**What is expected**:
Below are some records; copy them word for word and drop the pictures.

Recorded data START

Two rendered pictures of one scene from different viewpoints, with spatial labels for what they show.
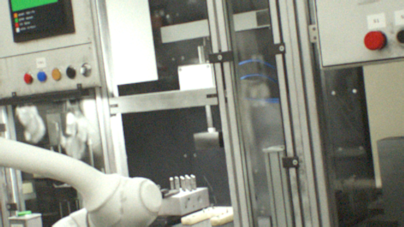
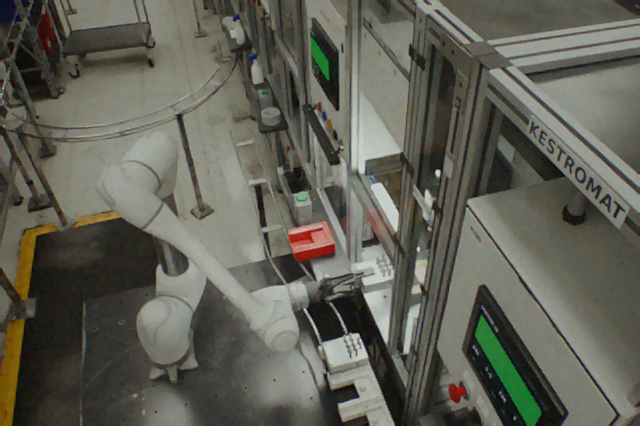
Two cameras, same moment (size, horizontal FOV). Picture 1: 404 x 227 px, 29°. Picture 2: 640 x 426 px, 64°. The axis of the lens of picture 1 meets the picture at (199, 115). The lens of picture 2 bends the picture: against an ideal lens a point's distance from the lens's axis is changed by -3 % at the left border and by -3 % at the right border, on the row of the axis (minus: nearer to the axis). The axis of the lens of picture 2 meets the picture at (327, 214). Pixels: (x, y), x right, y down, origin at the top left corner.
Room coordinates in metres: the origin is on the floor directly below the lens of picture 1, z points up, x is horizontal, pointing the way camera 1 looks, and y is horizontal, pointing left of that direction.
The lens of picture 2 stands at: (1.02, -0.50, 2.42)
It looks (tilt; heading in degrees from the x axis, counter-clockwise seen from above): 43 degrees down; 38
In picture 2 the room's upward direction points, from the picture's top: 2 degrees counter-clockwise
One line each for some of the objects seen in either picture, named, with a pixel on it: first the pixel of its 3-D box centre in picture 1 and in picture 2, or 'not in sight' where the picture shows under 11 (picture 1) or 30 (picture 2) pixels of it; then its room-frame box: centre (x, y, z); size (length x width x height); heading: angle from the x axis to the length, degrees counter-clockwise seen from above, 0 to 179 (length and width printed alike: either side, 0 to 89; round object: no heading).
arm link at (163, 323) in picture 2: not in sight; (162, 326); (1.53, 0.65, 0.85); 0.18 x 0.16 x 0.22; 27
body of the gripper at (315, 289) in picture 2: not in sight; (319, 290); (1.87, 0.20, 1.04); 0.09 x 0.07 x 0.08; 144
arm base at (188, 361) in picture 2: not in sight; (170, 355); (1.51, 0.63, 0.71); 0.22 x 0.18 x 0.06; 53

Recorded data END

**Expected output**:
Two rendered pictures of one scene from different viewpoints, with spatial labels for what they show.
Two cameras, same moment (size, horizontal FOV). Picture 1: 404 x 227 px, 29°. Picture 2: 640 x 426 px, 64°. The axis of the lens of picture 1 meets the picture at (199, 115). The lens of picture 2 bends the picture: against an ideal lens a point's distance from the lens's axis is changed by -3 % at the left border and by -3 % at the right border, on the row of the axis (minus: nearer to the axis). The axis of the lens of picture 2 meets the picture at (327, 214). Pixels: (x, y), x right, y down, origin at the top left corner.
Room coordinates in metres: the origin is on the floor directly below the lens of picture 1, z points up, x is horizontal, pointing the way camera 1 looks, and y is horizontal, pointing left of that direction.
The lens of picture 2 stands at: (1.02, -0.50, 2.42)
It looks (tilt; heading in degrees from the x axis, counter-clockwise seen from above): 43 degrees down; 38
In picture 2 the room's upward direction points, from the picture's top: 2 degrees counter-clockwise
One line each for some of the objects seen in either picture, named, with a pixel on it: first the pixel of its 3-D box centre in picture 1 and in picture 2, or 'not in sight' where the picture shows under 11 (picture 1) or 30 (picture 2) pixels of it; then its room-frame box: centre (x, y, z); size (length x width x height); heading: angle from the x axis to the length, degrees counter-clockwise seen from above, 0 to 179 (length and width printed alike: either side, 0 to 89; round object: no heading).
arm link at (163, 323) in picture 2: not in sight; (162, 326); (1.53, 0.65, 0.85); 0.18 x 0.16 x 0.22; 27
body of the gripper at (315, 289) in picture 2: not in sight; (319, 290); (1.87, 0.20, 1.04); 0.09 x 0.07 x 0.08; 144
arm base at (188, 361) in picture 2: not in sight; (170, 355); (1.51, 0.63, 0.71); 0.22 x 0.18 x 0.06; 53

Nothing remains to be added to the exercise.